> [Problem] For the word "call", count the lines of the data that include it and give only the total.
# # # #
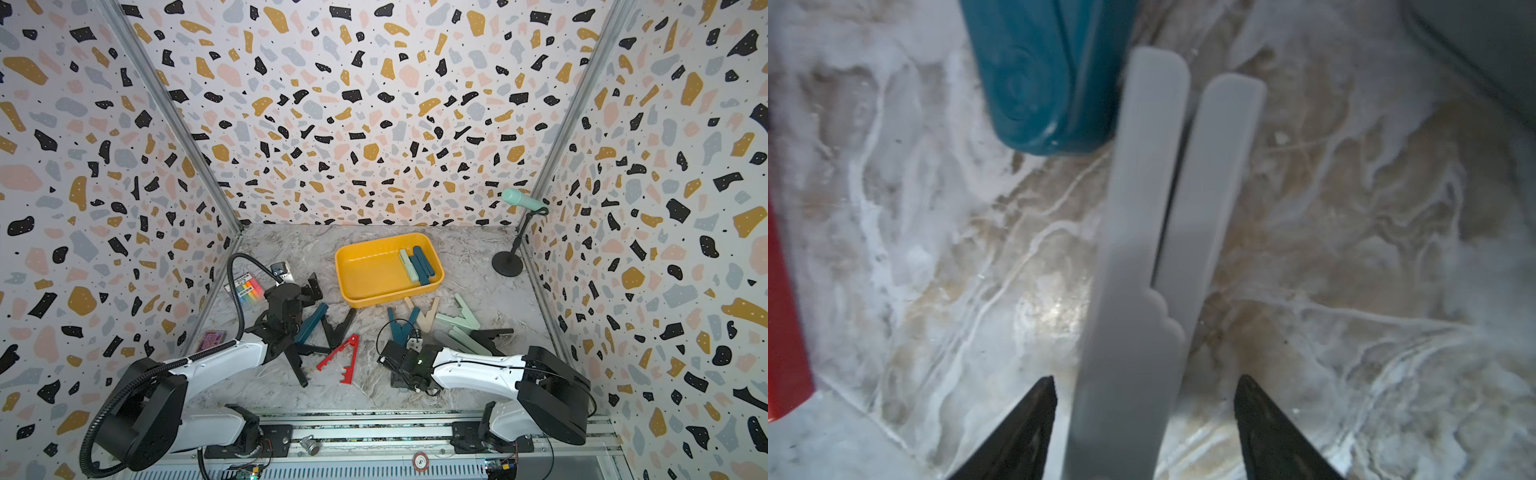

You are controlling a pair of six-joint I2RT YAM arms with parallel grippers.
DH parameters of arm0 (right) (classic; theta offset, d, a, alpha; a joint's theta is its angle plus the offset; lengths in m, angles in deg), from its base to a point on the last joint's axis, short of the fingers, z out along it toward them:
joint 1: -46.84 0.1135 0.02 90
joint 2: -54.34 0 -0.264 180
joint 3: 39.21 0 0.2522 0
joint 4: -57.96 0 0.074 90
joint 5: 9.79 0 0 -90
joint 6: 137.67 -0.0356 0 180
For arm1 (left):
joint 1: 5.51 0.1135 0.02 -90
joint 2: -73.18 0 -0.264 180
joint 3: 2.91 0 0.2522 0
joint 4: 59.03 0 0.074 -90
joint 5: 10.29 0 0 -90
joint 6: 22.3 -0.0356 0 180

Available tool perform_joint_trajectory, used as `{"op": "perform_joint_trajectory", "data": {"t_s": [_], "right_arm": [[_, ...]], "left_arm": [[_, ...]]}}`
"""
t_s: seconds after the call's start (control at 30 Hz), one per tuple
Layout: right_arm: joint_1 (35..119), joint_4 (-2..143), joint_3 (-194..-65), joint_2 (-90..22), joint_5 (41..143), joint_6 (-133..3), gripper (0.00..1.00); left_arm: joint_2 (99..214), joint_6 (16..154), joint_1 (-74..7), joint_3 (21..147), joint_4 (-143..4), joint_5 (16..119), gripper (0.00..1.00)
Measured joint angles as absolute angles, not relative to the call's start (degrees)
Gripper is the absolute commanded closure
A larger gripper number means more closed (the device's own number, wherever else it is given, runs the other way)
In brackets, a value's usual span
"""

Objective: Put the pruning pliers into the storage box
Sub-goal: Pick up the pruning pliers from the center of the board.

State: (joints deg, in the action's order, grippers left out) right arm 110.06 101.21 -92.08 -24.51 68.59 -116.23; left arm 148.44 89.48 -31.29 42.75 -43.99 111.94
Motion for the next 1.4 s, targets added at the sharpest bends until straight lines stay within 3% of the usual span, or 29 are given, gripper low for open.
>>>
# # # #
> [Result for this task] 2